I've always wanted to use BSD as a desktop -- it just seems so much better thought out, and laid out together as an OS. However, it's /never/ been _quite_ there -- a bit like Linux in the early 2000s. Linux, meanwhile, made the leap to being mainstream enough such that support is widespread and I can count on one hand the number of times I've had to do things like add "noacpi" to the boot string. I wish the same would happen for BSD. It's just a popularity problem!
God damnit, why can’t someone just finish implementing Wireless AC support for Intel 9560 in the iwm driver already? It’s been what, a year?
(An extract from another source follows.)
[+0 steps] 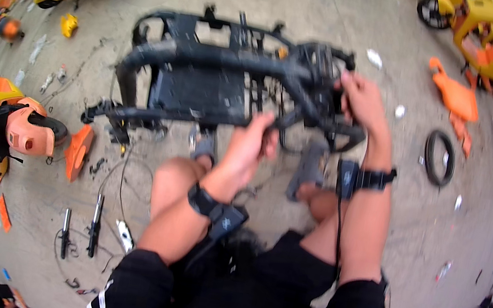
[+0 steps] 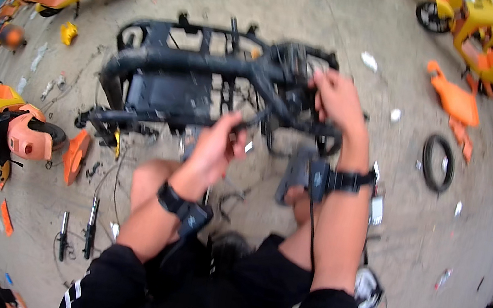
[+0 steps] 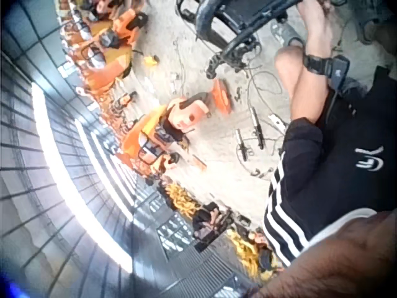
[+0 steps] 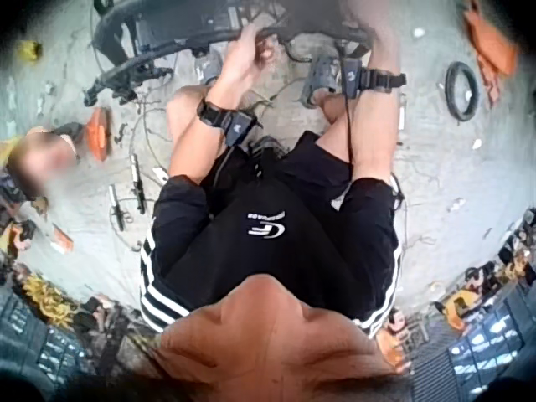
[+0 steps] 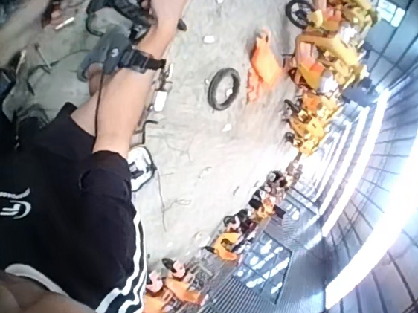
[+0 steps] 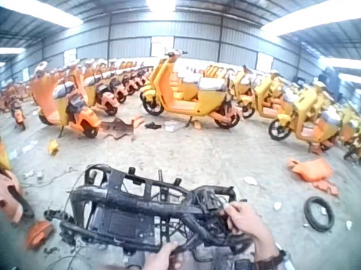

Is it just too technically hard? Is it a matter of money? At this point if I could just throw down a few thousand dollars to pay for someone to finish it, I would.
Usually when Joshua runs OpenBSD on a newer device you can expect that these issues will be worked out fairly quickly (or eventually), with him being an OpenBSD developer.
For example: https://jcs.org/2018/08/31/surface_go
In the Support log you can see commits he's made and errors he's fixed.
I reckon he'll be using this as a daily driver, so that's even more reason to believe he'll be working more on OpenBSD support.
FreeBSD on laptops idle's pretty hard (think; load average 1 for all eternity)
And ZFS is nice, but offers far fewer guarantees when not used with ECC memory. (although, you probably only care about the copy-on-write properties and stuff I guess)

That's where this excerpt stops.